→ **EXERCISE DETAILS**: Keeping every word the same, return the listing from its first line until the line holding "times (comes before" has been returned as well.

→ **INFORMATION SHOWN**:
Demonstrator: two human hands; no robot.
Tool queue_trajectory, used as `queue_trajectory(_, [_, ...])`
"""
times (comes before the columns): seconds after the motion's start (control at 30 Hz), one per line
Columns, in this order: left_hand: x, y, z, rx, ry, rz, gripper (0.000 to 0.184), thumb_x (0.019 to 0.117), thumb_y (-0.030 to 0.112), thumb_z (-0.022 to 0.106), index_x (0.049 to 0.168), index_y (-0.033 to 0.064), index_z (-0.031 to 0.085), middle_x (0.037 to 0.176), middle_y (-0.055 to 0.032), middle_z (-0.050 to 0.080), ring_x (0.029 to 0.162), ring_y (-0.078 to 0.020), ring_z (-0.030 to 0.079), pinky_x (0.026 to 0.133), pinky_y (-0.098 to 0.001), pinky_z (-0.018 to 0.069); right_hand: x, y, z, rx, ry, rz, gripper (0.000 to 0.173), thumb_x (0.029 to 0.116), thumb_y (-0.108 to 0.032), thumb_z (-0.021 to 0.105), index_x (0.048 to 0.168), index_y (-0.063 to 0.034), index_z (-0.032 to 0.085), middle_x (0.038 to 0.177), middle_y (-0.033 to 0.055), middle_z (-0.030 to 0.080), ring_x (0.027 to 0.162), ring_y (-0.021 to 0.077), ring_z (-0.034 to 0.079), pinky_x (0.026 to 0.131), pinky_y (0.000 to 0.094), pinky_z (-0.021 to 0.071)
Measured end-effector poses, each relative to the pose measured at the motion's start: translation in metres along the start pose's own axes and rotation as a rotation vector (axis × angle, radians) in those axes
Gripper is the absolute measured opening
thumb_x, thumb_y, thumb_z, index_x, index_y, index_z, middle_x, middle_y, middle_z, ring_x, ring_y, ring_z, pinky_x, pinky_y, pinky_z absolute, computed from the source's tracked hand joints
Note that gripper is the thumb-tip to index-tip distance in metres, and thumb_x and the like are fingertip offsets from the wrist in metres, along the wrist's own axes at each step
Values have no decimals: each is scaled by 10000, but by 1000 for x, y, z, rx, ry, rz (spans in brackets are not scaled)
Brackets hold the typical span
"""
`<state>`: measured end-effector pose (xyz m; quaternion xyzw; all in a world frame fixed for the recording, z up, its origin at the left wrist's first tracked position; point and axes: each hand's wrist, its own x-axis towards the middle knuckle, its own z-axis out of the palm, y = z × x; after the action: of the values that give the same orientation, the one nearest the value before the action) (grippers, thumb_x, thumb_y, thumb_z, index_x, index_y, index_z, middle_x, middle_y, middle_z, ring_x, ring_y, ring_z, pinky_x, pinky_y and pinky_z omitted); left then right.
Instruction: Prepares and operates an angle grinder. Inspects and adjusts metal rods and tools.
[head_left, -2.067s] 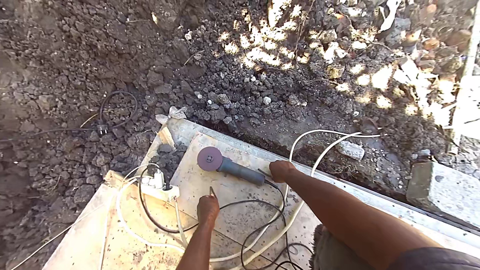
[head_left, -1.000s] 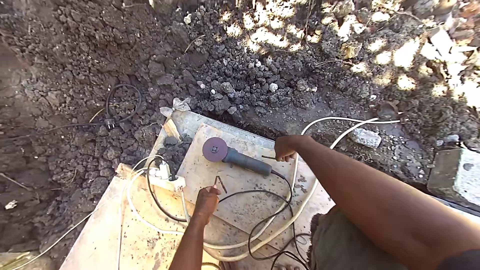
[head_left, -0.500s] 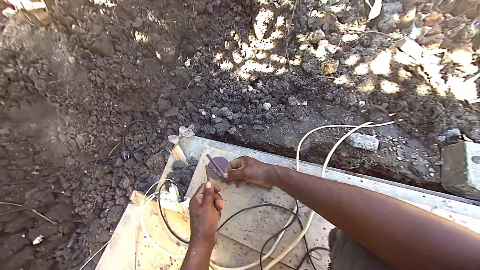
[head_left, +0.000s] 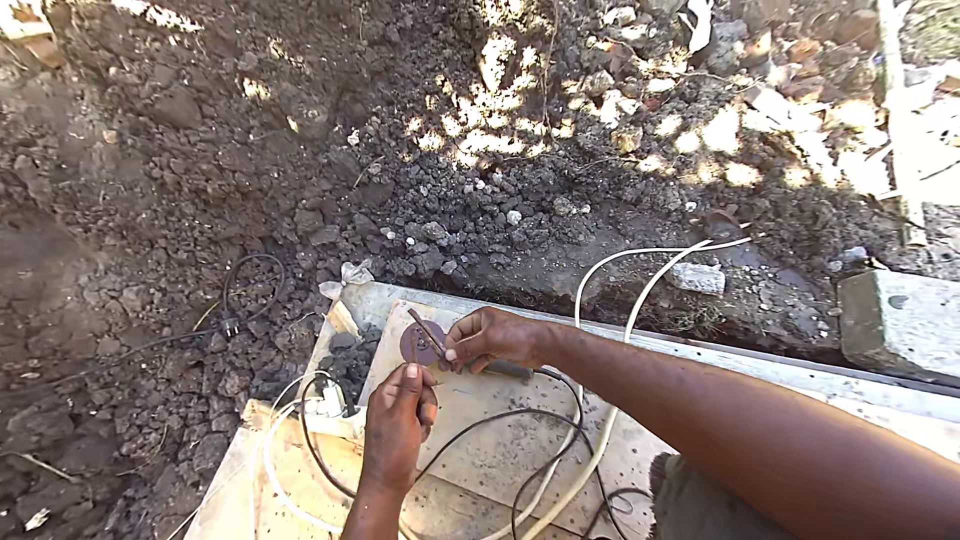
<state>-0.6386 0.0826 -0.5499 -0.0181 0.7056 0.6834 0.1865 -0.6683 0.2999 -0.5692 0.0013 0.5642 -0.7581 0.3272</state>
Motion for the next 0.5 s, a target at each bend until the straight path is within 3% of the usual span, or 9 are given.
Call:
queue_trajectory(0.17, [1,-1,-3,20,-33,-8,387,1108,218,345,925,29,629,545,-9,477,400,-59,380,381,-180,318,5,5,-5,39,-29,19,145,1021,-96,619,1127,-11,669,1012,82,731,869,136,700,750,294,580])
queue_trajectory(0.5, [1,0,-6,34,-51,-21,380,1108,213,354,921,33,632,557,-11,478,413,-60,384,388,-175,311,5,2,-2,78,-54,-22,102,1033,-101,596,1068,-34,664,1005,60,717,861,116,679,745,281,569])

→ **EXPECTED ANSWER**:
Demonstrator: two human hands; no robot.
Tool queue_trajectory, used as `queue_trajectory(_, [_, ...])`
"""
times (comes before the columns): seconds after the motion's start (control at 30 Hz), one per line

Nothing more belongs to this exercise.